▶ Exercise goal
Count up the lines below where the word "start" shows up, and respond with the number alone.

--

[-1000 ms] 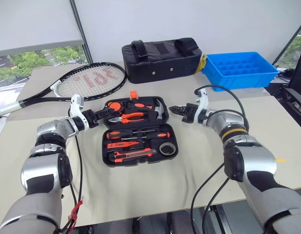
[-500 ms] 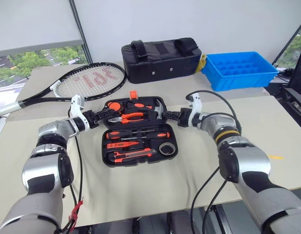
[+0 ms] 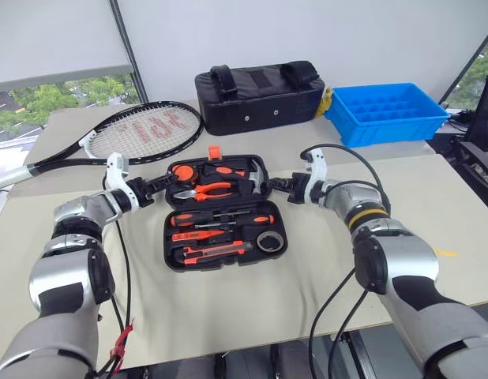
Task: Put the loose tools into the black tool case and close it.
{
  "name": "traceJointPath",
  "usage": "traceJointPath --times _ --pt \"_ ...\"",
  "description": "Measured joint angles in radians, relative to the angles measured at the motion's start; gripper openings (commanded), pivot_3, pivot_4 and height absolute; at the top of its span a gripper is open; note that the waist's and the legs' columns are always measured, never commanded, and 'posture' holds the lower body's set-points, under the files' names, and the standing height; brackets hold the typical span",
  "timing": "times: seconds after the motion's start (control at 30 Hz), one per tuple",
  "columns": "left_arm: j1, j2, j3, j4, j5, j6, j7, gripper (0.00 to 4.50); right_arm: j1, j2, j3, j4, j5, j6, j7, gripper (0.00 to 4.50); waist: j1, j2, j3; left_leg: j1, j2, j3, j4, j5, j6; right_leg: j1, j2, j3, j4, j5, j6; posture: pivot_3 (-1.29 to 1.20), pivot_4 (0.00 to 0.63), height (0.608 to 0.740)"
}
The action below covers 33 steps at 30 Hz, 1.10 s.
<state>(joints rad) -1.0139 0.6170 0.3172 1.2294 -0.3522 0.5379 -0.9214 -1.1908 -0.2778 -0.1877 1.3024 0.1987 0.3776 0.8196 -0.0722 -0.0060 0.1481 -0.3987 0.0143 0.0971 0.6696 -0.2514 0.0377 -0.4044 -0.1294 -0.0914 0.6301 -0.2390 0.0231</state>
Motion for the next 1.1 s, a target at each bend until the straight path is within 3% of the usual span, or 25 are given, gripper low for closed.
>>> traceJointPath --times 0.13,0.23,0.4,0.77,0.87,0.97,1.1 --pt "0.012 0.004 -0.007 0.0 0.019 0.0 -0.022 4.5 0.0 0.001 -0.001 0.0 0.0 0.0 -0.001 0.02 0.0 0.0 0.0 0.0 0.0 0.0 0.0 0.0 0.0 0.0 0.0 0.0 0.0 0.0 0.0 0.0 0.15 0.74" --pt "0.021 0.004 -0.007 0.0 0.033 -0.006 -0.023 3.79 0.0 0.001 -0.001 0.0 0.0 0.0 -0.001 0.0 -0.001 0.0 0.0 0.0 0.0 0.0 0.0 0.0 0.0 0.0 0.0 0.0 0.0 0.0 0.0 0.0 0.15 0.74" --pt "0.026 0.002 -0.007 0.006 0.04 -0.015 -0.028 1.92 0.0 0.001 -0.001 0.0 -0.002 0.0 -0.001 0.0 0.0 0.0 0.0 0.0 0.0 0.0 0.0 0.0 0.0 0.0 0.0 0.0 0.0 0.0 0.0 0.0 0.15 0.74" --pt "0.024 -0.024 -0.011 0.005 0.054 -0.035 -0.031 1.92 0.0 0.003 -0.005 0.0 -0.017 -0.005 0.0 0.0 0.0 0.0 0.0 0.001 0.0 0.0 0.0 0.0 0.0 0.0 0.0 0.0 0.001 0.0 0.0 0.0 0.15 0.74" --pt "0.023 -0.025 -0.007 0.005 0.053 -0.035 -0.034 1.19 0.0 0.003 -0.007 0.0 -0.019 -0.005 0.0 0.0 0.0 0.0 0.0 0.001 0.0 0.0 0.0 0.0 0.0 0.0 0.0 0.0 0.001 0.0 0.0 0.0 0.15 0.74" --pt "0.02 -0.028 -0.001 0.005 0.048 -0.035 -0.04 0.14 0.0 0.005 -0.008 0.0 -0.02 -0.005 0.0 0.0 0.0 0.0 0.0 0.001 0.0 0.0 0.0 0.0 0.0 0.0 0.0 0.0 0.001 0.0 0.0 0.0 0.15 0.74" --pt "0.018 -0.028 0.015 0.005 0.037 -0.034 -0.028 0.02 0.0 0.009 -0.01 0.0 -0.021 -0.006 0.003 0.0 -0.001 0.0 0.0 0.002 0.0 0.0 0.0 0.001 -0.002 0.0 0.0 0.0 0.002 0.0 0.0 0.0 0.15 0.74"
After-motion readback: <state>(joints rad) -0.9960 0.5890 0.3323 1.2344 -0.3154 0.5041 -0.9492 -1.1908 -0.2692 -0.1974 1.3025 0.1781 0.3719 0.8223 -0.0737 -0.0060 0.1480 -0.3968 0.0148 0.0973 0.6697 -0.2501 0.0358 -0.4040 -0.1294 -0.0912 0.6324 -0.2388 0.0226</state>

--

▶ Answer for this exercise
2